What is needed: Repeat, exactly as written, the line with "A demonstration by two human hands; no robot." and every line that follows it in the material below, ending with the last.

***** Supplied information

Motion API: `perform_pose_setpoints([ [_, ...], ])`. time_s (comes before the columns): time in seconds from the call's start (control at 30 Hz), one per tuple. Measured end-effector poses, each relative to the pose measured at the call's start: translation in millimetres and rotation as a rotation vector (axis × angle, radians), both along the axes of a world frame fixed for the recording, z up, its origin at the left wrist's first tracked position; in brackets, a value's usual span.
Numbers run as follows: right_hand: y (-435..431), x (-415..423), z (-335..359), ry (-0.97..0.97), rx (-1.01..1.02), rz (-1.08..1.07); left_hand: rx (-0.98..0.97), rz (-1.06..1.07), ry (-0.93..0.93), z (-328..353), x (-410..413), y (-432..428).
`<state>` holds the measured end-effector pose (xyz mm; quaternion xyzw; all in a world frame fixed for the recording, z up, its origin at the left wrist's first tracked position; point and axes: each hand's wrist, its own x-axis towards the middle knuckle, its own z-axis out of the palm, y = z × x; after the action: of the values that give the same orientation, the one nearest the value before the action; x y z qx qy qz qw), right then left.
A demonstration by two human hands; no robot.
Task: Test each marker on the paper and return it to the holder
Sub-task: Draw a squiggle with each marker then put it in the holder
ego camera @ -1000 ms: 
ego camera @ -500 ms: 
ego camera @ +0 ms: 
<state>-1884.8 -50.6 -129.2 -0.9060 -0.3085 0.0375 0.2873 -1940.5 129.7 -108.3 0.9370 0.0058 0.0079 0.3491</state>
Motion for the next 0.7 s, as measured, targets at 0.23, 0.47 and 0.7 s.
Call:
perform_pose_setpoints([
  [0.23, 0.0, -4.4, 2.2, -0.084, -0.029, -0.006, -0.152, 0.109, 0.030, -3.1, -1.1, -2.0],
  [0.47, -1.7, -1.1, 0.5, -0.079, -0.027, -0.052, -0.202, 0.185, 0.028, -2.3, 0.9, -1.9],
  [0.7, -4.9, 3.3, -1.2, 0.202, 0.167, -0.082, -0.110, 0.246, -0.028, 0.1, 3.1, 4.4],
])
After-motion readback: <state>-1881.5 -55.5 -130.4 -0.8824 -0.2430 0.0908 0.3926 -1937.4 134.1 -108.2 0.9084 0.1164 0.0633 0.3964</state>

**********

Response to the task:
A demonstration by two human hands; no robot.
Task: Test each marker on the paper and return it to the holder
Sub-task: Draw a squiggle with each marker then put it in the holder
ego camera @ -1000 ms: 
ego camera @ -500 ms: 
ego camera @ +0 ms: 
<state>-1884.8 -50.6 -129.2 -0.9060 -0.3085 0.0375 0.2873 -1940.5 129.7 -108.3 0.9370 0.0058 0.0079 0.3491</state>
Motion for the next 0.7 s, as measured, targets at 0.23, 0.47 and 0.7 s.
Call:
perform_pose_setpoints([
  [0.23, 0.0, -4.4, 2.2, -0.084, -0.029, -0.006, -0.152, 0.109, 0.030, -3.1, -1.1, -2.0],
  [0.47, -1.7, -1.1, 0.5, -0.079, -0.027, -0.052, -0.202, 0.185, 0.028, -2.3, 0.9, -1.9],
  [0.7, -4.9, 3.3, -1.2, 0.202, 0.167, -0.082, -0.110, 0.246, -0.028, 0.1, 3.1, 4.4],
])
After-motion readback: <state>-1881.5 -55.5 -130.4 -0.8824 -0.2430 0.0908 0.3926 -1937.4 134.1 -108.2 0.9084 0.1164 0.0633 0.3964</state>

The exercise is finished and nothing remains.